Although the taxes remain the same in principle, a comparison with the former state of things shows the difference in the methods of assessment and collection to be so great as to amount to a revolution. Then, as now, the Government in the Soudan was, according to the general rule in the East, the admitted owner of the soil, and the cultivator had to pay a tax amounting to one-tenth of the produce for its use. The actual sum to be paid included all other taxes, as house-tax, animal-tax, and so on. Each district was rated at so much in the Budget; this sum was divided among the villages and communes until the individual cultivator was reached. The nomad and other tribes which did not cultivate the soil were assessed at an annual tribute, according to their wealth in camels, cattle, and horses. In Berber and Dongola the tax was not on the produce of the land, but on the instruments of irrigation. It varied according to the instrument and according to the quality of land. One sakieh was calculated to be capable of watering 8 acres, and if more land was cultivated an increase was made in the tax. It has already been mentioned how these water-wheels were often taxed in a sum far beyond their possible earning capacity. It was the same with the assessment of the districts and the tribute of the tribes. The official estimates were seldom or never realized as far as the public exchequer was concerned (although the bullying tax-collectors took much more for themselves). Arrears accumulated, in spite of every effort, and became a direct incentive to discontent and revolt. In the year 1879 the deficiencies of the amounts actually received below those estimated ranged in the different provinces from 10 to 60 per cent. The figures of the Budget were, in fact, pure fancy, especially when the country was disturbed. But the thing was even worse than it looked. Districts and tribes, though they might not pay all that was asked, paid a great deal more than they could afford, and consequently, as the money had to be found somehow, they found it by indulging in the only prosperous trade—that of slavery. In other words, the Soudan lived largely by expending its capital.

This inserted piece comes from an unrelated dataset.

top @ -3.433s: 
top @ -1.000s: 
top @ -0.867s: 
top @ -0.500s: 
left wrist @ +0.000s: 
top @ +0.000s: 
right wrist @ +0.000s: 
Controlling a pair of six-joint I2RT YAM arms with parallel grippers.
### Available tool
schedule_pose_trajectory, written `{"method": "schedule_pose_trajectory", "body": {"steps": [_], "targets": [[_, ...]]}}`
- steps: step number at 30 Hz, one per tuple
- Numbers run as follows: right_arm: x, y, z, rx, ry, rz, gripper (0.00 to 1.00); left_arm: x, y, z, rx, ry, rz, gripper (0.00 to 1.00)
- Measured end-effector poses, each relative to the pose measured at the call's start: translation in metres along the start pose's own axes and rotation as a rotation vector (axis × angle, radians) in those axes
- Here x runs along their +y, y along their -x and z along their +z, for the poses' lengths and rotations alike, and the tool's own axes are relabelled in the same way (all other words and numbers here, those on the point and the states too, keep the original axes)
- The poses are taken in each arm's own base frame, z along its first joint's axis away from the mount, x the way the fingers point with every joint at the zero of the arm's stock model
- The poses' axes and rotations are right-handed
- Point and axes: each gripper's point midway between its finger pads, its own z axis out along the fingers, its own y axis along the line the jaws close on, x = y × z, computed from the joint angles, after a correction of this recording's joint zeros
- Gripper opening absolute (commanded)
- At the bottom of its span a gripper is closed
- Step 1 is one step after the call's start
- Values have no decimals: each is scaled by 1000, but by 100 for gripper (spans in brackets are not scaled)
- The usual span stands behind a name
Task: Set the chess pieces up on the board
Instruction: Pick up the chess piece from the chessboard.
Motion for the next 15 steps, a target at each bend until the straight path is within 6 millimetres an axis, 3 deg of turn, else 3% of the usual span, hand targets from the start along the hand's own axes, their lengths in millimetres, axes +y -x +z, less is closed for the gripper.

Owing to the alteration in the boundaries of the Soudan, it is somewhat difficult to calculate what the amount raised in taxation from the present territories amounted to. As nearly as can be made out, it was about £360,000 a year nominally, with a nominal deficit on the whole administration in the same provinces of £70,000 a year. Absolutely nothing was spent in the development of the country; salaries, rations, and clothes for the army of occupation made up almost the whole of the expenditure.

As compared to this, the actual sums raised in the Soudan by taxation during the last four years have been as follows:

£E.
1900 95,000
1901 155,000
1902 190,000
1903 200,000[7]

But the conditions are so different that nothing can really be deduced from this comparison. The figures show clearly that the country is advancing steadily. The burden is lightly borne. It would be very easy to exact far more than this without any positive discontent, but it would be a most unwise policy to do so, for it would be at the expense of its future progress.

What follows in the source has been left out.